Kilovoltage radiosurgery for wet AMD has been proposed as an adjunct to anti-VEGF therapy and developed by Oraya Therapeutics, Inc. (Hanlon et al. 2009; Hanlon et al. 2011) to preserve vision while simultaneously reducing the need for injections. The Oraya radiotherapy (IRay) system holds and controls eye motion while irradiating the macula with two or three 100 kVp beams tilted at a nominal polar angle θ of 30° and with possible azimuthal angles φ of 150°, 180° and 210° (see experimental setup in Fig. 1). The spot size of the beams is 3.5 mm upon sclera entry and 4 mm at the retina. Each beam delivers either 5.33 Gy or 8 Gy to the macular endothelial cells for a total of 16 Gy. The system includes an eye stabilization and tracking device (the ‘I-Guide’), on-board imaging, and motion management software. The I-Guide consists of a suction-enabled scleral lens that is applied to the eye, retro reflective fiducials for tracking eye position and gaze angle, and a stabilizer bar that mounts to the system table. The imaging system uses two cameras to determine range and XY orientation of the IRay to the I-Guide fiducials, and the motion management software monitors targeting accuracy. During treatment, the I-Guide fiducials are tracked and the x-ray beam’s position is calculated to ensure accurate targeting and avoidance of sensitive structures. If there is excessive eye motion, the beam is gated-off, and treatment resumed after appropriate system realignment. The radiation delivery requires less than 6 min of beam time, with a typical procedure lasting about twenty minutes. Wet AMD causes vision loss due to leaky vascular endothelial cells which rapidly proliferate. This radiosurgical therapy aims to destroy these immature vessels while minimizing the delivered dose to healthy tissues of the eye.

Figure 1.

(left) Simplified MC simulation geometry with the 4 mm – 100 kVp x-ray beam direction and spectrum; a zoom of the endothelial cell with at the bottom the AuNP layer is shown, (right) detailed eye geometry (YZ section), AuNP layer (20 nm) is located at the bottom of macular endothelial cells (2 μm). Neighboring organs (optic nerve, Retina, Lens, etc) and the direction of the incoming x-ray beam are depicted.

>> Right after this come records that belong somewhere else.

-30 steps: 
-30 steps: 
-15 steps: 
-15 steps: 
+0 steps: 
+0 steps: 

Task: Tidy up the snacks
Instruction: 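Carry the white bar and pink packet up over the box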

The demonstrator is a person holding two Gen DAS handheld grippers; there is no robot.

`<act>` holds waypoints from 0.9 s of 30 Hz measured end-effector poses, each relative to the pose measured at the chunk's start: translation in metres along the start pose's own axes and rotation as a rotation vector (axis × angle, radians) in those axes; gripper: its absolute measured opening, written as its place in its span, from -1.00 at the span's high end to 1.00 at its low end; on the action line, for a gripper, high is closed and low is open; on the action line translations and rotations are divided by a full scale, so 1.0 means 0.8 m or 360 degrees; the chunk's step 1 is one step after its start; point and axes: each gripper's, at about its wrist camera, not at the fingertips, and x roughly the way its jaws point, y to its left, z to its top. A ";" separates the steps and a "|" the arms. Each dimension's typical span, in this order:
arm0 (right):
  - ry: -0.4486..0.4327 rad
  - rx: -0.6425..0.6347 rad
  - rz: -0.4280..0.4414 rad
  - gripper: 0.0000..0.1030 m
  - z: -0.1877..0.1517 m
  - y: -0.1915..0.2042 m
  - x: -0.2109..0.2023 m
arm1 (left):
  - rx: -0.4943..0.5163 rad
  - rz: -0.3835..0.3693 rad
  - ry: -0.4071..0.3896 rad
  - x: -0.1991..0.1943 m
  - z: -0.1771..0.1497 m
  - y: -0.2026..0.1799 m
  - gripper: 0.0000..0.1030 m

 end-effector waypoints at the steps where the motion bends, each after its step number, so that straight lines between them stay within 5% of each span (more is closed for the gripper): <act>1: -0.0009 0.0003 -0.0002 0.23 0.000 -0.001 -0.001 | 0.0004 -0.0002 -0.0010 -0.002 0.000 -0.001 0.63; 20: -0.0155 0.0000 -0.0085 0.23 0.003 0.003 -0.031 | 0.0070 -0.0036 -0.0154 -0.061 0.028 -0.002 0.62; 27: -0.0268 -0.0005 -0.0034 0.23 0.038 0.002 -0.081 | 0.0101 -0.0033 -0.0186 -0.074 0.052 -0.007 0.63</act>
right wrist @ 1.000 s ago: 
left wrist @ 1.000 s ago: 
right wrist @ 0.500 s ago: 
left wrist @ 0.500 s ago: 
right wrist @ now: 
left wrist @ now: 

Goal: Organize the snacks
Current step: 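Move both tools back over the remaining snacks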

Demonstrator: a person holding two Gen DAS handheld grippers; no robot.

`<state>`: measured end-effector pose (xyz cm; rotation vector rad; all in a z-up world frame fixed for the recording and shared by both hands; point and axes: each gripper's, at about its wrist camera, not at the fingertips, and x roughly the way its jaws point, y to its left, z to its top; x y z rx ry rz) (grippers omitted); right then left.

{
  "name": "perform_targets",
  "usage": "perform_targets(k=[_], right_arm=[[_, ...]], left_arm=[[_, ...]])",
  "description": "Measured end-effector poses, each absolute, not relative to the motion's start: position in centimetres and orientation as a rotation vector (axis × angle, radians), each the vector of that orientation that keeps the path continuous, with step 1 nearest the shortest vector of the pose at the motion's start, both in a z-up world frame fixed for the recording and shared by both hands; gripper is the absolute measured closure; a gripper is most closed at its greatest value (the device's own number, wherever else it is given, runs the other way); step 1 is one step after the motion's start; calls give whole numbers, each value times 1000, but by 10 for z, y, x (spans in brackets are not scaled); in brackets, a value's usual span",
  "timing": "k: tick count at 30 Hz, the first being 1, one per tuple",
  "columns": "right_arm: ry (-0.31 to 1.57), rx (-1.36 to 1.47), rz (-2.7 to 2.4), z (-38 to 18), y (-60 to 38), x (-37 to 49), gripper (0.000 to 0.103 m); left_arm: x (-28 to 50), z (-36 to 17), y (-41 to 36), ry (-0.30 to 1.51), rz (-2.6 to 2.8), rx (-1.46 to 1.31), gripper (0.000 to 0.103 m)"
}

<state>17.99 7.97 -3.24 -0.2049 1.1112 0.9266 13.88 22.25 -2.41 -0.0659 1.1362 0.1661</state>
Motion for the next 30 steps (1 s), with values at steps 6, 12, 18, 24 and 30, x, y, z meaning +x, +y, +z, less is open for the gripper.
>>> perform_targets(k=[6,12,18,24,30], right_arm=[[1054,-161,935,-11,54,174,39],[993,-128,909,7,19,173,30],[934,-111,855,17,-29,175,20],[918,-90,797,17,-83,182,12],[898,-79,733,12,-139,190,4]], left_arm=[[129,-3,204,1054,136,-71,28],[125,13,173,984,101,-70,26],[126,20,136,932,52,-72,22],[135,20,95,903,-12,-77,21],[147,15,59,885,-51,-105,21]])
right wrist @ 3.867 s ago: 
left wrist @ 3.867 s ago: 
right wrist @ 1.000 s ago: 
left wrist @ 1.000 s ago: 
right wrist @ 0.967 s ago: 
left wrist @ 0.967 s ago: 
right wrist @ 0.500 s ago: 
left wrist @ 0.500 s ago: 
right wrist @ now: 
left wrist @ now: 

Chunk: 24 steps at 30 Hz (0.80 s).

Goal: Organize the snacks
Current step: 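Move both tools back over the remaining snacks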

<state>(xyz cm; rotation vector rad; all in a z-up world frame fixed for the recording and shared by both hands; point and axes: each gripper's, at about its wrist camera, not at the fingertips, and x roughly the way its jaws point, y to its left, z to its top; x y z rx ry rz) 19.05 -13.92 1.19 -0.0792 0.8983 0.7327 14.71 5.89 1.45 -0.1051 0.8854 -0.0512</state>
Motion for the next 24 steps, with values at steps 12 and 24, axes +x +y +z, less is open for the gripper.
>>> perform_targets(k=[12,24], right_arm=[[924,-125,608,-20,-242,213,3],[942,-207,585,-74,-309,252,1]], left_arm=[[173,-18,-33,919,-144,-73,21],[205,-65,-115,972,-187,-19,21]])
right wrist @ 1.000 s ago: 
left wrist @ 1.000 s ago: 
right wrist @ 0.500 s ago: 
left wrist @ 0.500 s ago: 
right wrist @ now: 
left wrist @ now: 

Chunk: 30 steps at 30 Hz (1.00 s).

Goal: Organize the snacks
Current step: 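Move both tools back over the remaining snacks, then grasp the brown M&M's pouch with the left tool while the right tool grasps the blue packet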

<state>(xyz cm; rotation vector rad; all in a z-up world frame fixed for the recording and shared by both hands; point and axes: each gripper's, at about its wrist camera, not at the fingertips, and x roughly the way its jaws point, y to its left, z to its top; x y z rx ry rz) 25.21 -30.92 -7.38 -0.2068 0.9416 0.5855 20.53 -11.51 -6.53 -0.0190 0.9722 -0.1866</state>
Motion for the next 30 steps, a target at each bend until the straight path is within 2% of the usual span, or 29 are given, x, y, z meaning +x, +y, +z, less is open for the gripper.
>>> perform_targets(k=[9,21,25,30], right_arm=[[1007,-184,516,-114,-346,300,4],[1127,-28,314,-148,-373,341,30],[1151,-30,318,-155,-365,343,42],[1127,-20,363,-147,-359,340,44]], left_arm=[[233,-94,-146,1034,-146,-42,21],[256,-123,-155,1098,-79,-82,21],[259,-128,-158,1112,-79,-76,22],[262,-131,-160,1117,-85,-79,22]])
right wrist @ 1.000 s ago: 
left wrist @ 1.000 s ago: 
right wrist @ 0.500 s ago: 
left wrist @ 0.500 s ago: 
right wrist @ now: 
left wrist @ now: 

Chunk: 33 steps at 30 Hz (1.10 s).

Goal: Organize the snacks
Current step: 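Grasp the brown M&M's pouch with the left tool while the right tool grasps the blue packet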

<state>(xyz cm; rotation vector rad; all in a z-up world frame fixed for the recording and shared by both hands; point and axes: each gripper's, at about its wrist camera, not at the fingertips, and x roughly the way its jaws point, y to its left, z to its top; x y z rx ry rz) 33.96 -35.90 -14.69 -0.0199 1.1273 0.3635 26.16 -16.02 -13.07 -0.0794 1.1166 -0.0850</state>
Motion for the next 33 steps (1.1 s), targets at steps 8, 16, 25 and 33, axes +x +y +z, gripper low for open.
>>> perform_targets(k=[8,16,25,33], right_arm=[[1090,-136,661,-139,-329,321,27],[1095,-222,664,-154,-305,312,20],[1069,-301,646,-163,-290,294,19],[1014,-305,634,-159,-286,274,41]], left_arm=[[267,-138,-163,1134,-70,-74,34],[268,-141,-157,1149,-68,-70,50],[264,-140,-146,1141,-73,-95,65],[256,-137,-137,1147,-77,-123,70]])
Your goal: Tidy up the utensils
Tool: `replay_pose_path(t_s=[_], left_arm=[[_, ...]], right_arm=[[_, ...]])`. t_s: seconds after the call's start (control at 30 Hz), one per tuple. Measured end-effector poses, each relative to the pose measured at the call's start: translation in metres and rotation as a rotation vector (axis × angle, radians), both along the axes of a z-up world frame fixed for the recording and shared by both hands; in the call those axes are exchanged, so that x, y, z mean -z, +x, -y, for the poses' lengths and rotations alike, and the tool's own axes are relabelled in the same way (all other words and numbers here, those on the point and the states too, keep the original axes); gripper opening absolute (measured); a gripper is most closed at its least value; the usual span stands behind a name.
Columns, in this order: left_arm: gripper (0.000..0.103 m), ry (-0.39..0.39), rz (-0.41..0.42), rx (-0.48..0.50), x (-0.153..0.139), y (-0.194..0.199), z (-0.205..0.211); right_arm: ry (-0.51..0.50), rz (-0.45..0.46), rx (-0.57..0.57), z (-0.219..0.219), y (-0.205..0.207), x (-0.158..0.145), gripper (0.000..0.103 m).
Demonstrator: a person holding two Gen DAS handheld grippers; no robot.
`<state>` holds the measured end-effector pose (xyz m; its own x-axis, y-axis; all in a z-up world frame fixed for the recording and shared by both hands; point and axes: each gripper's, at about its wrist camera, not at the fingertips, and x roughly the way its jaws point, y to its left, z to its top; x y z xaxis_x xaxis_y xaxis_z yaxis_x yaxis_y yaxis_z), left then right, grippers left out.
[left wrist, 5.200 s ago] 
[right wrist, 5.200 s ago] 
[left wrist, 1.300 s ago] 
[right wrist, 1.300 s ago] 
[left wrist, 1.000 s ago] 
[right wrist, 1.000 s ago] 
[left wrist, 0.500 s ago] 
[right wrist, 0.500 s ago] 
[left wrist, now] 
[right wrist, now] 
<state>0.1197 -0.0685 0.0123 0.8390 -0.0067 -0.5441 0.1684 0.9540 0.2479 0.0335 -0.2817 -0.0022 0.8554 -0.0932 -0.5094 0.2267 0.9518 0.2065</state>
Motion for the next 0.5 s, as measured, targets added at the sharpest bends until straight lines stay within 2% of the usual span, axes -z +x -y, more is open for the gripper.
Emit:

Gold nanoparticles (AuNP) are known to enhance local radiation dose (Berbeco et al. 2011; Ngwa et al. 2012b; Ngwa et al. 2013; Ngwa et al. 2010), especially for kV-energy photons, which is also employed by the Oraya Therapy IRay System (Ngwa et al. 2014). Targeted delivery of AuNP to the diseased choroidal endothelial cells via intravenous, periocular routes or direct injection is, thus, a prospective means to increase the therapeutic efficacy. In in-vivo studies Gold nanoparticles can be functionalized to specifically bind the surface of disease endothelial cells using targeting moieties such as arginine-glycine-aspartic acid (RGD) peptide enabling as described in references (Ngwa et al. 2014; Berbeco et al. 2011). The simulation shown in this study with such targeted GNP at the bottom or surface of the endothelial cell represents a more conservative scenario as described in these references. Active targeting has already been used in recent mouse studies, where intravenously administered functionalized nanoparticles could specifically target the neovascular AMD endothelial cells but not to the control eye (see (Takeda et al. 2009; Salehi-Had et al. 2011; Singh et al. 2009)).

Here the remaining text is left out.